Condor (HTCondor)

Condor (HTCondor)
AI-generated (Stable Diffusion 3.5) · CC BY 4.0 · source
Name	Condor (HTCondor)
Developer	University of Wisconsin–Madison
Initial release	1988
Latest release	ongoing
Programming language	C++, Python, Java
Operating system	Unix-like, Microsoft Windows
License	Apache License 2.0

Contents

Overview
History and Development
Architecture and Components
Job Submission and Scheduling
Networking and Security
Use Cases and Deployments
Performance, Scalability, and Benchmarks

Condor (HTCondor) is a specialized high-throughput computing system originally developed at the University of Wisconsin–Madison and widely adopted by research institutions, national laboratories, and enterprises. It coordinates large collections of heterogeneous workstations and clusters to run batch and parallel workloads across resources administered by diverse organizations such as CERN, NASA, and national research consortia. The project integrates resource management, job scheduling, fault tolerance, and workload matchmaking to support scientific computing initiatives like Large Hadron Collider analyses and bioinformatics pipelines.

Overview

Condor provides a workload management system that enables users at institutions like the Lawrence Berkeley National Laboratory, Argonne National Laboratory, and the Los Alamos National Laboratory to harness idle compute resources. It supports batch processing for research in domains supported by organizations such as the National Science Foundation and collaborations including Open Science Grid and XSEDE. The system interoperates with middleware and tools including Globus Toolkit, Apache Hadoop, and Docker, enabling workflows used by projects tied to Human Genome Project-era bioinformatics and contemporary climate modeling in partnerships with the National Oceanic and Atmospheric Administration.

History and Development

Development began in the late 1980s at the University of Wisconsin–Madison led by contributors who collaborated with entities like the National Center for Supercomputing Applications and funding from agencies such as the Defense Advanced Research Projects Agency and the National Science Foundation. Over decades, Condor evolved through integrations with distributed computing initiatives including SETI@home-era volunteer computing, coordination with the Open Grid Forum, and adoption by science facilities including Brookhaven National Laboratory and Fermilab. Major milestones include support for opportunistic scheduling, the introduction of the matchmaking algorithm used by communities associated with LIGO and IceCube, and transitions to modern packaging and licensing aligned with foundations such as the Apache Software Foundation best practices.
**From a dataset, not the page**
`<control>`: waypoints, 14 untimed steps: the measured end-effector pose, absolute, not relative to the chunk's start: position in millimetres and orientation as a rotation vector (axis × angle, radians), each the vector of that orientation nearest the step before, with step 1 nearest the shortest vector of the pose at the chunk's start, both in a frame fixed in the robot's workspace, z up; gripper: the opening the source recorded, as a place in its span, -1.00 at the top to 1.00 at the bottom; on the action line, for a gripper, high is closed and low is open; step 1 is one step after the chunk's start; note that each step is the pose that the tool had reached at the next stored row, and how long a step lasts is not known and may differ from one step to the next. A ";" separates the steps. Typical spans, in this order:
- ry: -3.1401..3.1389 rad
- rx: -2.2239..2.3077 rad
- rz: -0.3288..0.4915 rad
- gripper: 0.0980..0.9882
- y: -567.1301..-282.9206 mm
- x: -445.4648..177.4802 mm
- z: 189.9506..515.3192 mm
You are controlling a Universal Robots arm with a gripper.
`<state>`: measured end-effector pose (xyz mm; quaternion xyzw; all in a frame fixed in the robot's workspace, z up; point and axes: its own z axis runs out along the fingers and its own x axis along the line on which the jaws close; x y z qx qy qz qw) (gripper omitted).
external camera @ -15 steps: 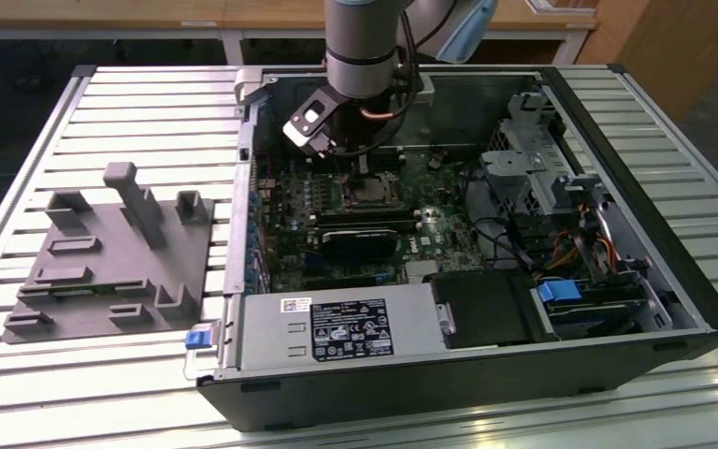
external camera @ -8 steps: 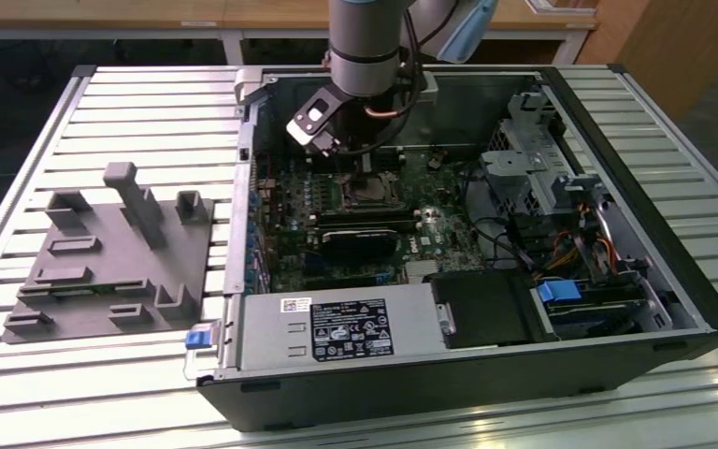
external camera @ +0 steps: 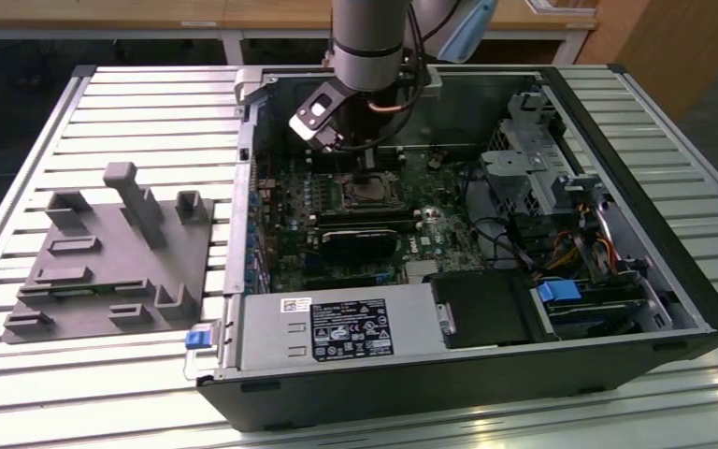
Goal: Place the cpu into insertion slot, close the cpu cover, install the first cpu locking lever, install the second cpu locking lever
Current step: 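Close the cpu cover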
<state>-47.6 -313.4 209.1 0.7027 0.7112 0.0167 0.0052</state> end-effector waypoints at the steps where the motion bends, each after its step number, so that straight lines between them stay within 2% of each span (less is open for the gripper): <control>1: 2.227 2.200 0.052 0.97 -313.4 -46.4 209.0; 14: 2.227 2.201 0.052 0.97 -313.4 -29.9 209.0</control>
Architecture and Components

The Condor architecture comprises daemons and services that run on nodes administered by institutions like Princeton University, Stanford University, and Massachusetts Institute of Technology. Core components include the central manager often deployed in ways similar to resource managers at Oak Ridge National Laboratory, the scheduler inspired by research from Carnegie Mellon University, and execution nodes comparable to compute nodes used at European Organization for Nuclear Research. Subsystems integrate with software such as CVMFS, Singularity, and container runtimes from projects like Kubernetes to enable reproducible environments for teams associated with Sanger Institute and Wellcome Trust. Ancillary tools include data staging facilities that interact with storage systems like CERN EOS, Amazon S3, and parallel filesystems used at Argonne National Laboratory.
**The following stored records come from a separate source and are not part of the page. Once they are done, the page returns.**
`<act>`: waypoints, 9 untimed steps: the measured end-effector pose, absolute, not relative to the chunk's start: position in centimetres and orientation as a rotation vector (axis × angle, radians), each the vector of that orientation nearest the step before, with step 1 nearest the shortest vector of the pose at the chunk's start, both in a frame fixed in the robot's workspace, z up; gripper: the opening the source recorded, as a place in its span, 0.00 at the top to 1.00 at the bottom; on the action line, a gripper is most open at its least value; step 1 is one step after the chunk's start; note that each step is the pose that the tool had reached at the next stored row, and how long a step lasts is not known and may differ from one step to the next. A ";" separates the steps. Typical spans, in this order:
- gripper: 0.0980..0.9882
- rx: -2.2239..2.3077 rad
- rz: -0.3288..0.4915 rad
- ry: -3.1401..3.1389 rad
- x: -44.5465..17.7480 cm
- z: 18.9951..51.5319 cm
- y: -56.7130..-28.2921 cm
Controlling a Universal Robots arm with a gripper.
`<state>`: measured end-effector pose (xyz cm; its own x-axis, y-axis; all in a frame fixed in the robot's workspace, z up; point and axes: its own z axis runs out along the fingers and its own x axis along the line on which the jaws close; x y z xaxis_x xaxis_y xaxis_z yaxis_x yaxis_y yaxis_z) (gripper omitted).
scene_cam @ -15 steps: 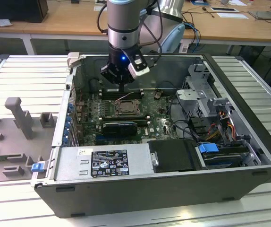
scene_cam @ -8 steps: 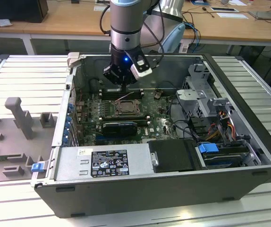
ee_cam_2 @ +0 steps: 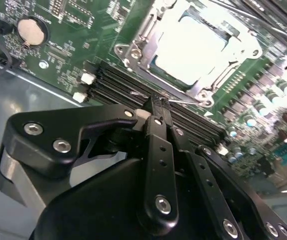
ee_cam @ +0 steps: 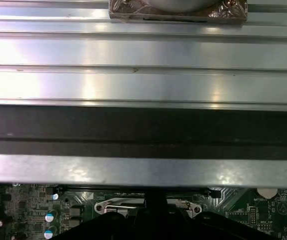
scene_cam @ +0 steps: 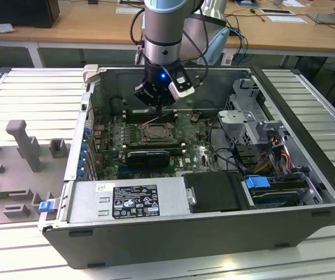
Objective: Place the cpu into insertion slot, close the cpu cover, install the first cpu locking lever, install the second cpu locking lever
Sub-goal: 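Install the first cpu locking lever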
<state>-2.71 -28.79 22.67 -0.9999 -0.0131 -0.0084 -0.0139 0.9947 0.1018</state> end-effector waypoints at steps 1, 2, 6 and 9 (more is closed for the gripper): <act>0.99 -0.021 0.160 3.130 -2.6 22.5 -28.7; 0.99 -0.021 0.160 3.130 -2.5 22.4 -28.7; 0.99 -0.023 0.160 3.125 -2.3 21.6 -28.7; 0.99 -0.023 0.159 3.124 -2.2 21.1 -28.7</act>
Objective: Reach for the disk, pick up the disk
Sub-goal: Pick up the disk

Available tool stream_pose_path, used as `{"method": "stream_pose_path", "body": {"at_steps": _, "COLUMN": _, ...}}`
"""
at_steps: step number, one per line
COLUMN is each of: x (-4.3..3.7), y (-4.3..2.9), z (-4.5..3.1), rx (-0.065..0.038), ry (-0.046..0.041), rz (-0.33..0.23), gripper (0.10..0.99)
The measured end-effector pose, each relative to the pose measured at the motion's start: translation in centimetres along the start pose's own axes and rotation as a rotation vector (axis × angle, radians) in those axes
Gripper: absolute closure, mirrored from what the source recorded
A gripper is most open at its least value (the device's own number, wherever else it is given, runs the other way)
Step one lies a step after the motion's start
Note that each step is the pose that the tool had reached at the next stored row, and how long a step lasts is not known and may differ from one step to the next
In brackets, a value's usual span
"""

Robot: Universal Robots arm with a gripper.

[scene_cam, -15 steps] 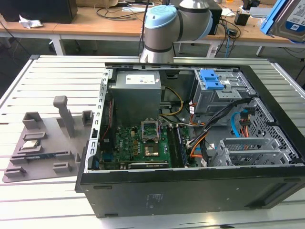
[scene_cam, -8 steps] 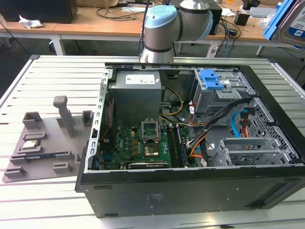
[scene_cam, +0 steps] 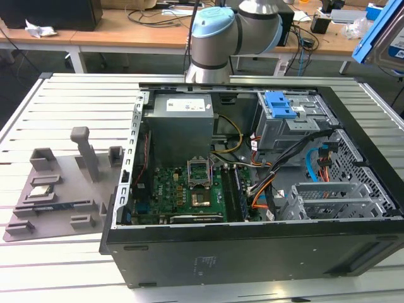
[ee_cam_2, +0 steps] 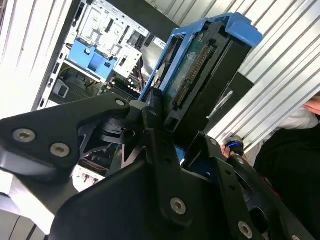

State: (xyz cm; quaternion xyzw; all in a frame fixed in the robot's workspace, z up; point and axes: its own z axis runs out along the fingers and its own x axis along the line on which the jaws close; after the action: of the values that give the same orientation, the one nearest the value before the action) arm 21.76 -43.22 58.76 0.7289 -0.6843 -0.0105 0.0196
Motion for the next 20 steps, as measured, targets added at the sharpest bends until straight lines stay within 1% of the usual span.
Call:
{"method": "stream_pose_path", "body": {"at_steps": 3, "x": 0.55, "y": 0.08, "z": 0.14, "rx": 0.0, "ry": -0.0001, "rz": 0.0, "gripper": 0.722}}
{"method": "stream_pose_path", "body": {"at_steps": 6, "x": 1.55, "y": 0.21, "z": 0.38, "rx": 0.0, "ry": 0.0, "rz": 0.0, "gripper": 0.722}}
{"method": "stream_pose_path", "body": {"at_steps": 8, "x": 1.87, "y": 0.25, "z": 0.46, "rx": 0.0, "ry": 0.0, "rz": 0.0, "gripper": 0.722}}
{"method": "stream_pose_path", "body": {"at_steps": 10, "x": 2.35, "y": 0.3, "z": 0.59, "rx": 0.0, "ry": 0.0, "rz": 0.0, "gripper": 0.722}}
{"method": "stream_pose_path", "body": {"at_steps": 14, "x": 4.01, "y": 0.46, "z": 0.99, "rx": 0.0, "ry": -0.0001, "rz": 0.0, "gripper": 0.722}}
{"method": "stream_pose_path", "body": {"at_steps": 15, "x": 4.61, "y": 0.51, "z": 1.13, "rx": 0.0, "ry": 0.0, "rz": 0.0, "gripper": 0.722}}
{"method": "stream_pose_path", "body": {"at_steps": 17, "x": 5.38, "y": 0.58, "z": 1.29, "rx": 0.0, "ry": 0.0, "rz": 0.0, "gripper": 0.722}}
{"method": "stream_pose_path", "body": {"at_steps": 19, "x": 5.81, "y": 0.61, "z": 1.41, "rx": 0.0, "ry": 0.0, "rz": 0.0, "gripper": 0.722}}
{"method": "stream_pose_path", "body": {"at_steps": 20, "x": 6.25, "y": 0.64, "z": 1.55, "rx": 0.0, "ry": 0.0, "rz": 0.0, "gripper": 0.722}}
Job Submission and Scheduling

Users submit jobs via command-line tools and APIs paralleling interfaces from Slurm Workload Manager, Torque (software), and PBS Professional; Condor accepts job descriptions that express resource needs and constraints similar to specifications used in collaborations like ENIAC research projects. Its scheduler uses a matchmaking model influenced by research at Cornell University and supports checkpointing protocols comparable to those used in long-running simulations at Lawrence Livermore National Laboratory. Condor manages DAG-based workflows for pipelines akin to those deployed for Human Genome Project analyses and integrates with workflow managers such as Pegasus (workflow management), Nextflow, and Apache Airflow used by teams at Broad Institute.

Networking and Security

Condor implements security mechanisms that align with practices used by institutions like National Institute of Standards and Technology and standards adopted by the Internet Engineering Task Force. Authentication and authorization integrate with methods familiar to administrators at Stanford Linear Accelerator Center and federated infrastructures such as eduGAIN; it supports credential management comparable to systems used by Globus (service). Network communication uses encrypted channels modeled on techniques championed by research at MIT Lincoln Laboratory and supports firewall traversal strategies used in distributed projects like BOINC.

Use Cases and Deployments

Condor is deployed for high-throughput tasks across research centers including CERN, Fermilab, Brookhaven National Laboratory, Los Alamos National Laboratory, and universities such as University of California, Berkeley, University of Michigan, and University of Cambridge. Typical applications include parameter sweeps used in computational chemistry research from groups associated with Royal Society grants, Monte Carlo simulations in particle physics collaborations like ATLAS (particle detector), and large-scale data processing pipelines used in genomics consortia including Genome England. It supports opportunistic cycles in campus environments, enabling collaboration between departments at institutions like Harvard University and Yale University.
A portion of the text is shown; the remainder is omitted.